No Simples Nacional, a Contribuição para o PIS/Pasep e a Cofins não incidem sobre as receitas decorrentes da exportação de serviços para o exterior, assim considerada a prestação de serviços para pessoa física ou jurídica residente ou domiciliada no exterior, cujo pagamento represente ingresso de divisas, exceto quanto aos serviços desenvolvidos no Brasil cujo resultado aqui se verifique.

Caso seja impossível determinar o local em que se verificam os resultados dos serviços prestados, as receitas correspondentes a eles devem integrar o montante de receitas informadas no campo Receitas no mercado interno do PGDAS-D.
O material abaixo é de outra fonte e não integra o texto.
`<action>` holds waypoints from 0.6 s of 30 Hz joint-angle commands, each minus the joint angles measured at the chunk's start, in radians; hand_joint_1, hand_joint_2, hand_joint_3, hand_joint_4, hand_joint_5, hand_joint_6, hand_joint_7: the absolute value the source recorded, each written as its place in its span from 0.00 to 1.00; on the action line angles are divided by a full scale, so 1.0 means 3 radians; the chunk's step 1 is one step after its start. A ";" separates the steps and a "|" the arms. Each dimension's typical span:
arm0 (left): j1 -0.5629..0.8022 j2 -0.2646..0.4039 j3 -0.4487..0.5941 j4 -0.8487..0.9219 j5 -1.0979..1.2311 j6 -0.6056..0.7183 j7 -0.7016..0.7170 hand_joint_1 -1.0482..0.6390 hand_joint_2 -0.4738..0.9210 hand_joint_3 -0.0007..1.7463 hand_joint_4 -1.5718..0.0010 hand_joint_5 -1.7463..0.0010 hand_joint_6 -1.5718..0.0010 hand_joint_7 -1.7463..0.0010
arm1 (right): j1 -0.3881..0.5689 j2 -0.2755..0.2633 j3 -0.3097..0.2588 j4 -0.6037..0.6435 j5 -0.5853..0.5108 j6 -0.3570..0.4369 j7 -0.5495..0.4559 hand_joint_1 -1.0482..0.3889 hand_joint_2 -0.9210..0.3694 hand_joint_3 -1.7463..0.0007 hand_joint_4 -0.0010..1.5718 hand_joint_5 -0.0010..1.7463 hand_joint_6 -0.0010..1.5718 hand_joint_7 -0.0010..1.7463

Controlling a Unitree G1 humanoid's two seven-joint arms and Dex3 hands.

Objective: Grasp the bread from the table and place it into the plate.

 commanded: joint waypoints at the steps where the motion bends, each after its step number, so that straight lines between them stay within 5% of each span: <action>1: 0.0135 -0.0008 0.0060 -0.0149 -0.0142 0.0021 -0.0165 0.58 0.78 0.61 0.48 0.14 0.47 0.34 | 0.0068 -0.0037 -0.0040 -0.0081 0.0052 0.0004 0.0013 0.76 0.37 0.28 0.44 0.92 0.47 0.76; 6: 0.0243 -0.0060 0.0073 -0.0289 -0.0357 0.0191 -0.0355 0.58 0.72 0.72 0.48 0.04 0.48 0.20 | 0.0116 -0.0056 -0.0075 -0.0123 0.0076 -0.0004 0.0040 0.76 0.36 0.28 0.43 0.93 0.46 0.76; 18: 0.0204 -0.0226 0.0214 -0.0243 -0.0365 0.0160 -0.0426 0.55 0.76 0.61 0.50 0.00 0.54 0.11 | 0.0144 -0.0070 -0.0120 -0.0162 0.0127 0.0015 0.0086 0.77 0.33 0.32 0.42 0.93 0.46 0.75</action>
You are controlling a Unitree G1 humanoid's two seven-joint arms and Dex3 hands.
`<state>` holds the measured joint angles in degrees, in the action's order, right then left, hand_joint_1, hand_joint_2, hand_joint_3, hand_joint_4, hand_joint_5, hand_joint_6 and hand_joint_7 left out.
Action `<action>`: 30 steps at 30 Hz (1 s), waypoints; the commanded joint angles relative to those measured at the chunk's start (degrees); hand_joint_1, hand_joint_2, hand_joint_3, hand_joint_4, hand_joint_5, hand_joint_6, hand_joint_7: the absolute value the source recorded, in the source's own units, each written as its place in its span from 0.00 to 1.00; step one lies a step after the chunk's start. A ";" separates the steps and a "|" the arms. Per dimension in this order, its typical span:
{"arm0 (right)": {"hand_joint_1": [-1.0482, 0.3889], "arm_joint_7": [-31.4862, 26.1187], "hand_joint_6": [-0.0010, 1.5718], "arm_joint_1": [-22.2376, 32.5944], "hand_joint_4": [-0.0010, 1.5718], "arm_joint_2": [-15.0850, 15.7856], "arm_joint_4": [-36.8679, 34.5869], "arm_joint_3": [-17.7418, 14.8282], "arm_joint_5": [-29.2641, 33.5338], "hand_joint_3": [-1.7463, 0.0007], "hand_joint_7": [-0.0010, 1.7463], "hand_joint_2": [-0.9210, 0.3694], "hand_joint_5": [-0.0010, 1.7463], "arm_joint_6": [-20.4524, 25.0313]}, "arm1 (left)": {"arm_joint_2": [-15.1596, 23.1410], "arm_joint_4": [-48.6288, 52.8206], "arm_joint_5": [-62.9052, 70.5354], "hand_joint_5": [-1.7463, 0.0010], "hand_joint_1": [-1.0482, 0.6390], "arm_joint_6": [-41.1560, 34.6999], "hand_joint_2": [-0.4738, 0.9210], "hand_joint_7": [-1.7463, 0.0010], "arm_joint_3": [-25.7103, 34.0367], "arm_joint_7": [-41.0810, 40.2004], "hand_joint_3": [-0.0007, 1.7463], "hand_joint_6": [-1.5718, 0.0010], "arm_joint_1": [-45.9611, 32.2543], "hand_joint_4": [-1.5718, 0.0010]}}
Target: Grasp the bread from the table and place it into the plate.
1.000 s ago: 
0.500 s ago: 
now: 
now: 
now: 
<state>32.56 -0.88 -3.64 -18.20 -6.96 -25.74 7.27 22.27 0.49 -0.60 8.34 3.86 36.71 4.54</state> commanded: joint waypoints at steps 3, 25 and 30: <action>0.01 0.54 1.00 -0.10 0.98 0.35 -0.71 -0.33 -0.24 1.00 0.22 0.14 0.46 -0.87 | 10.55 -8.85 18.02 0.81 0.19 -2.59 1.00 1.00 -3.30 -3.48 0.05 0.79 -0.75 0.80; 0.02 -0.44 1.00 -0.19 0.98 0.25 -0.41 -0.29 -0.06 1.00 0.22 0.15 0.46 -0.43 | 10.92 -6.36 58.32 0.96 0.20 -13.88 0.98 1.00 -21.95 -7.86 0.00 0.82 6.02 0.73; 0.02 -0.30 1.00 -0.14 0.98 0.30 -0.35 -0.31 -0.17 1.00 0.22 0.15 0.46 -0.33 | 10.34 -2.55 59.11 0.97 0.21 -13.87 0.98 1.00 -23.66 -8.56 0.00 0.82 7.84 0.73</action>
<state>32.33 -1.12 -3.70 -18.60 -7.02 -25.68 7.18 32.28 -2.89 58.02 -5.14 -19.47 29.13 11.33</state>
Dispositivos Legais: Resolução CGSN nº 140/2018, art. 25, § 4º.

Assunto: Processo Administrativo Fiscal

INEFICÁCIA PARCIAL

São ineficazes os questionamentos, não produzindo efeitos, quando não versarem sobre a interpretação de dispositivos da legislação tributária, mas sobre questões de cunho procedimental e quando o fato estiver disciplinado em ato normativo publicado na Imprensa Oficial antes de sua apresentação.

Dispositivos Legais: IN RFB nº 1.396, de 2013, art. 18, VII e XIV.